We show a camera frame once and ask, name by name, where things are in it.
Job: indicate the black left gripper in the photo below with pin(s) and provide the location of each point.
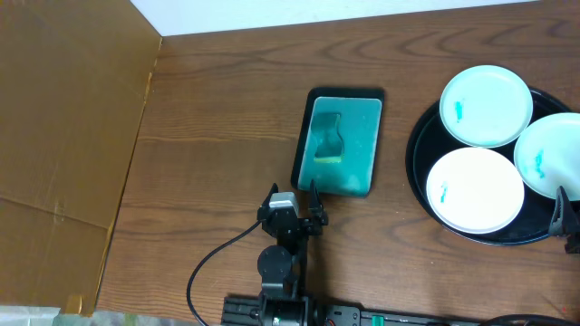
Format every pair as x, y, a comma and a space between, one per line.
305, 222

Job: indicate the green yellow scrub sponge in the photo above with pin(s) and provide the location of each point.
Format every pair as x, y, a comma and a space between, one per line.
329, 143

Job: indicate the pale green plate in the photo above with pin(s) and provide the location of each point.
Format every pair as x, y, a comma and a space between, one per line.
486, 106
547, 155

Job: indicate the white plate front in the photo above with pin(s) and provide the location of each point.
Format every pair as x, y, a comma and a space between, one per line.
475, 191

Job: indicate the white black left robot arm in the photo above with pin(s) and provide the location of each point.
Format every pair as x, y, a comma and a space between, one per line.
283, 298

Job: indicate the black rectangular soap water tray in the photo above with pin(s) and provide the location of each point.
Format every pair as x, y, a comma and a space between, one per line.
361, 114

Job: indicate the brown cardboard panel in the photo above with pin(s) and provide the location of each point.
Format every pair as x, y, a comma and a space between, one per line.
75, 76

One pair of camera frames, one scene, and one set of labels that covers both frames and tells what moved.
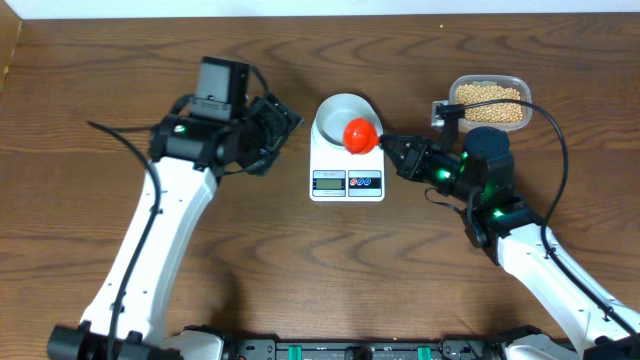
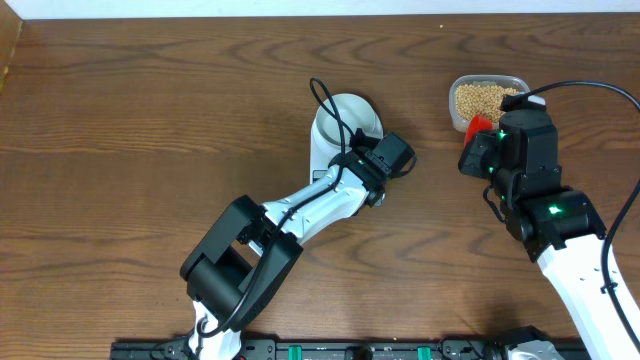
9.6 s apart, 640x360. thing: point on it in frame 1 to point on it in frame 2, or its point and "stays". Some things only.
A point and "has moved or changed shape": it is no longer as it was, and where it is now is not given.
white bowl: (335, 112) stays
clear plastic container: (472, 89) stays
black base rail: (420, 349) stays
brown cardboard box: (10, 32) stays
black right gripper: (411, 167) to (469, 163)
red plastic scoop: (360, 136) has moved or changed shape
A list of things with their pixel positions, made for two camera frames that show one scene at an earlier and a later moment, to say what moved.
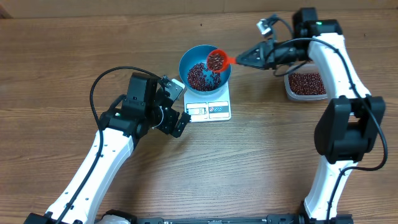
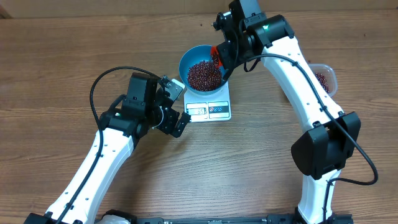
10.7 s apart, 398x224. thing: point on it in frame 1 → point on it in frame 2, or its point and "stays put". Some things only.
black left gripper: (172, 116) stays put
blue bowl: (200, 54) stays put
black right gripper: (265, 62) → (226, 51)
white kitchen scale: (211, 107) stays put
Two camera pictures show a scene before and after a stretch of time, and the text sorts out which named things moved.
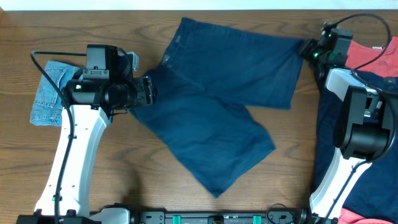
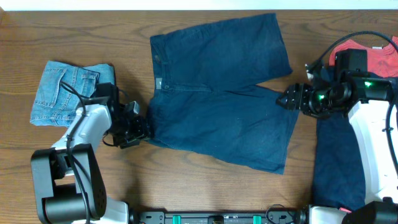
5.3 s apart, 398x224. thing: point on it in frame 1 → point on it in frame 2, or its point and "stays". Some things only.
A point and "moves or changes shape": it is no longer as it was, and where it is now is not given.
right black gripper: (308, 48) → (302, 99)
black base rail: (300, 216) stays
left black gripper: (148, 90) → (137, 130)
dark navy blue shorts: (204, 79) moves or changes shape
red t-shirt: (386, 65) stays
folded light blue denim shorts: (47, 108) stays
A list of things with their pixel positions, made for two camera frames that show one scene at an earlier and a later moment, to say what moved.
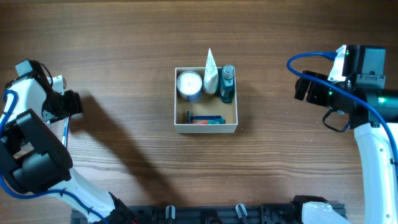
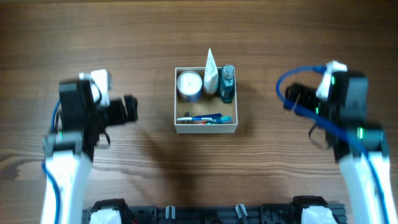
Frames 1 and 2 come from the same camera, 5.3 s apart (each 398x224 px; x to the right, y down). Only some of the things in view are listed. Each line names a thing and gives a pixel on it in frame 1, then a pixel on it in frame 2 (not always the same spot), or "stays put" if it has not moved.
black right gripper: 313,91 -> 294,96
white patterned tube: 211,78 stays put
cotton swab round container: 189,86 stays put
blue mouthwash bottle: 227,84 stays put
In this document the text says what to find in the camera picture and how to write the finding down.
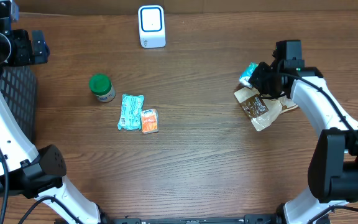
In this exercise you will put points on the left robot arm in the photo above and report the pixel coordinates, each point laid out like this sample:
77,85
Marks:
39,174

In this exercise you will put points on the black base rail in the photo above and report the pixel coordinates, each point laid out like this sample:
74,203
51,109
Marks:
191,221

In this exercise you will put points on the white barcode scanner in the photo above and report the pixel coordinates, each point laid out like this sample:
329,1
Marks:
151,19

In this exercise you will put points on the long teal wipes pack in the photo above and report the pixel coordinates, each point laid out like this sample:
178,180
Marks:
131,107

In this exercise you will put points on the grey plastic mesh basket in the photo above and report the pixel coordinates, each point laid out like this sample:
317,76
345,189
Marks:
18,86

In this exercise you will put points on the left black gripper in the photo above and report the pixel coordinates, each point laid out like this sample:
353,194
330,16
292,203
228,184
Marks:
27,55

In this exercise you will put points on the orange tissue pack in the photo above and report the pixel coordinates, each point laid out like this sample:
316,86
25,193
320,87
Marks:
149,119

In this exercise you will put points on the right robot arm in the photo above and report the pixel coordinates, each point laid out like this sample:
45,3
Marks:
333,170

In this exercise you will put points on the green capped plastic bottle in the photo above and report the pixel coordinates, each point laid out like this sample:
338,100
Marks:
101,86

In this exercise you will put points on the brown white snack bag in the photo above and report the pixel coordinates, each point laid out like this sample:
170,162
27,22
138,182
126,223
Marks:
262,112

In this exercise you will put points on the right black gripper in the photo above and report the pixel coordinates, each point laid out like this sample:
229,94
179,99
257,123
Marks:
256,79

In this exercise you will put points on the teal tissue pack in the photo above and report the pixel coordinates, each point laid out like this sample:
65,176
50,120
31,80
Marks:
246,75

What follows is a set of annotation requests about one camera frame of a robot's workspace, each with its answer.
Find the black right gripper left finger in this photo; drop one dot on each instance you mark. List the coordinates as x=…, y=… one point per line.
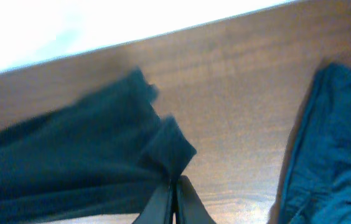
x=159, y=209

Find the black t-shirt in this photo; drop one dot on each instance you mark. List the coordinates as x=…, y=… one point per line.
x=105, y=153

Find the blue folded garment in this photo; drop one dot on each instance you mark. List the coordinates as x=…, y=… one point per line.
x=317, y=183

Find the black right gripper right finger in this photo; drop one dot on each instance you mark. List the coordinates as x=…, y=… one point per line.
x=189, y=207

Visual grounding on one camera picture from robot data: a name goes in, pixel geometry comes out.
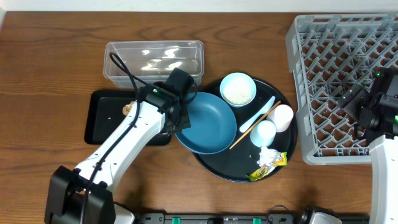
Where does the blue plate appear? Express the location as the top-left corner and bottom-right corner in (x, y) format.
(176, 92), (237, 154)

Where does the brown mushroom food scrap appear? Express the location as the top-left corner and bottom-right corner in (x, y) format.
(122, 101), (136, 116)

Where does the white tissue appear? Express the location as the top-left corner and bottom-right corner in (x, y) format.
(257, 146), (282, 167)

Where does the yellow snack wrapper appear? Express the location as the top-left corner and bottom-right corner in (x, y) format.
(247, 152), (287, 182)

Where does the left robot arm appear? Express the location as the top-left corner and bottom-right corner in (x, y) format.
(44, 82), (191, 223)

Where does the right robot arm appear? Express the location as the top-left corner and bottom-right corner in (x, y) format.
(338, 68), (397, 224)

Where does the grey dishwasher rack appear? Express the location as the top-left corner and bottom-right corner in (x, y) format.
(285, 13), (397, 165)

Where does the light blue bowl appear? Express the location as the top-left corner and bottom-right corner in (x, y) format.
(220, 72), (257, 108)

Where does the clear plastic bin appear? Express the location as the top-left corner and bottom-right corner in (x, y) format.
(103, 40), (204, 89)

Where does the black rectangular tray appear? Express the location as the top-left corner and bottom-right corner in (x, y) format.
(84, 90), (174, 146)

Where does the light blue cup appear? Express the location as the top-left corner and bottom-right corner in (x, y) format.
(250, 120), (276, 147)

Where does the light blue plastic knife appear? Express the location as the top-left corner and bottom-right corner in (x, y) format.
(239, 96), (275, 133)

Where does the black round tray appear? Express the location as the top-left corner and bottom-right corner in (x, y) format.
(193, 78), (298, 182)

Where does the pink cup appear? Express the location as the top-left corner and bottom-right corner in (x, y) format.
(267, 105), (294, 133)

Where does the wooden chopstick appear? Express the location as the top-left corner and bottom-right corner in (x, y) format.
(229, 101), (281, 149)

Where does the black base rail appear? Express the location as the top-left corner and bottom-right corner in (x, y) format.
(133, 212), (373, 224)

§ **Task brief**: The entries must be repeated exactly. Leave the images out.

§ **Result**:
We show a camera frame once and ask, name by name, where things are in it.
Job: indicate the black left gripper in the photo below with pin(s) and provide the location of each point.
Format every pair as x, y, a comma and a space between, one per line.
305, 222

Job: indicate the green yellow scrub sponge in the photo above with pin(s) and provide the location of each point.
Format every pair as x, y, a comma and a space between, one per line.
329, 143

Job: indicate the pale green plate in the photo above with pin(s) and provide the location of each point.
Format every pair as x, y, a comma and a space between, one per line.
486, 106
547, 155

Job: indicate the white plate front in the photo above with pin(s) and provide the location of each point.
Format every pair as x, y, a comma and a space between, one per line.
475, 191

Job: indicate the white black left robot arm in the photo above with pin(s) and provide the location of each point.
Format every pair as x, y, a comma and a space between, one per line.
283, 298

Job: indicate the black rectangular soap water tray in the photo above with pin(s) and provide the location of each point.
Format every pair as x, y, a comma and a space between, one per line.
361, 114

Job: indicate the brown cardboard panel in the photo above with pin(s) and provide the location of each point.
Format every pair as x, y, a comma and a space between, one per line.
75, 76

One pair of camera frames, one scene, and one set of labels that covers both frames and tells what moved.
9.6 s apart, 640x360. thing: point on it in frame 1 to point on it in frame 2, or its point and "stays". Some things only.
A point and "has moved or changed shape": it is no longer as it was, and where it is now is not given.
white bowl: (335, 112) stays
clear plastic container: (472, 89) stays
black base rail: (420, 349) stays
brown cardboard box: (10, 32) stays
black right gripper: (411, 167) to (469, 163)
red plastic scoop: (360, 136) has moved or changed shape
A list of things with their pixel positions, made for two camera frames that show one scene at an earlier and a later moment, to say what moved.
10.7 s apart, 398x224. thing: point on it in frame 1 → point on it in frame 2, or its point and "stays put". Some things only.
black left gripper: (172, 116) stays put
blue bowl: (200, 54) stays put
black right gripper: (265, 62) → (226, 51)
white kitchen scale: (211, 107) stays put
Two camera pictures show a scene before and after a stretch of time, and the text sorts out which named things moved.
5.3 s apart, 398x224. thing: point on it in frame 1 → point on it in frame 2, or its point and "stays". Some things only.
A point and "moves or changes shape": it is no longer as it was, and where it is now is not given.
right black gripper: (308, 48) → (302, 99)
black base rail: (300, 216) stays
left black gripper: (148, 90) → (137, 130)
dark navy blue shorts: (204, 79) moves or changes shape
red t-shirt: (386, 65) stays
folded light blue denim shorts: (47, 108) stays
A list of things with their pixel positions, made for two camera frames that show one scene at an earlier and a later moment, to say what moved.
Frames 1 and 2 come from the same camera, 5.3 s apart (each 398x224 px; x to the right, y down). Only some of the things in view are listed. Each line names a thing and gives a pixel on it in frame 1, then a pixel on it in frame 2 (not always the same spot), or "stays put" if it has not moved.
black right gripper: 313,91 -> 294,96
white patterned tube: 211,78 stays put
cotton swab round container: 189,86 stays put
blue mouthwash bottle: 227,84 stays put
In this document the text says what to find in the camera picture and how to write the finding down.
In this exercise you will put points on the left robot arm in the photo above and report the pixel coordinates, each point laid out like this sample:
77,85
Marks:
39,174

In this exercise you will put points on the black base rail in the photo above and report the pixel coordinates, each point laid out like this sample:
74,203
51,109
Marks:
191,221

In this exercise you will put points on the white barcode scanner in the photo above and report the pixel coordinates, each point laid out like this sample:
329,1
Marks:
151,19

In this exercise you will put points on the long teal wipes pack in the photo above and report the pixel coordinates, each point laid out like this sample:
178,180
Marks:
131,107

In this exercise you will put points on the grey plastic mesh basket in the photo above and report the pixel coordinates, each point laid out like this sample:
317,76
345,189
Marks:
18,86

In this exercise you will put points on the left black gripper in the photo above and report the pixel coordinates, each point laid out like this sample:
353,194
330,16
292,203
228,184
Marks:
27,55

In this exercise you will put points on the orange tissue pack in the photo above and report the pixel coordinates, each point laid out like this sample:
316,86
25,193
320,87
Marks:
149,119

In this exercise you will put points on the right robot arm in the photo above and report the pixel coordinates, each point laid out like this sample:
45,3
Marks:
333,170

In this exercise you will put points on the green capped plastic bottle in the photo above and report the pixel coordinates, each point laid out like this sample:
338,100
Marks:
101,86

In this exercise you will put points on the brown white snack bag in the photo above and report the pixel coordinates, each point laid out like this sample:
170,162
27,22
138,182
126,223
Marks:
262,112

In this exercise you will put points on the right black gripper in the photo above and report the pixel coordinates, each point laid out like this sample:
229,94
179,99
257,123
Marks:
256,79

In this exercise you will put points on the teal tissue pack in the photo above and report the pixel coordinates, each point laid out like this sample:
65,176
50,120
31,80
Marks:
246,75

What follows is a set of annotation requests about one camera frame of a robot's workspace, each with its answer.
Find the black right gripper left finger in this photo; drop one dot on each instance you mark. List the coordinates as x=…, y=… one point per line.
x=159, y=209

Find the black t-shirt in this photo; drop one dot on each instance you mark. List the coordinates as x=…, y=… one point per line.
x=105, y=153

Find the blue folded garment in this photo; drop one dot on each instance you mark. List the coordinates as x=…, y=… one point per line.
x=317, y=183

Find the black right gripper right finger in this photo; drop one dot on each instance you mark. List the coordinates as x=…, y=… one point per line.
x=189, y=207

Visual grounding on one camera picture from robot data: a name goes in, pixel geometry comes out.
Where does the blue plate appear? Express the location as the top-left corner and bottom-right corner in (x, y) format.
(176, 92), (237, 154)

Where does the brown mushroom food scrap appear? Express the location as the top-left corner and bottom-right corner in (x, y) format.
(122, 101), (136, 116)

Where does the white tissue appear? Express the location as the top-left corner and bottom-right corner in (x, y) format.
(257, 146), (282, 167)

Where does the yellow snack wrapper appear? Express the location as the top-left corner and bottom-right corner in (x, y) format.
(247, 152), (287, 182)

Where does the left robot arm appear? Express the location as the top-left corner and bottom-right corner in (x, y) format.
(44, 82), (191, 223)

Where does the right robot arm appear? Express the location as the top-left corner and bottom-right corner in (x, y) format.
(338, 68), (397, 224)

Where does the grey dishwasher rack appear? Express the location as the top-left corner and bottom-right corner in (x, y) format.
(285, 13), (397, 165)

Where does the light blue bowl appear? Express the location as the top-left corner and bottom-right corner in (x, y) format.
(220, 72), (257, 108)

Where does the clear plastic bin appear? Express the location as the top-left corner and bottom-right corner in (x, y) format.
(103, 40), (204, 89)

Where does the black rectangular tray appear? Express the location as the top-left corner and bottom-right corner in (x, y) format.
(84, 90), (174, 146)

Where does the light blue cup appear? Express the location as the top-left corner and bottom-right corner in (x, y) format.
(250, 120), (276, 147)

Where does the light blue plastic knife appear? Express the location as the top-left corner and bottom-right corner in (x, y) format.
(239, 96), (275, 133)

Where does the black round tray appear? Express the location as the top-left corner and bottom-right corner in (x, y) format.
(193, 78), (298, 182)

Where does the pink cup appear? Express the location as the top-left corner and bottom-right corner in (x, y) format.
(267, 105), (294, 133)

Where does the wooden chopstick appear? Express the location as the top-left corner and bottom-right corner in (x, y) format.
(229, 101), (281, 149)

Where does the black base rail appear? Express the location as the top-left corner and bottom-right corner in (x, y) format.
(133, 212), (373, 224)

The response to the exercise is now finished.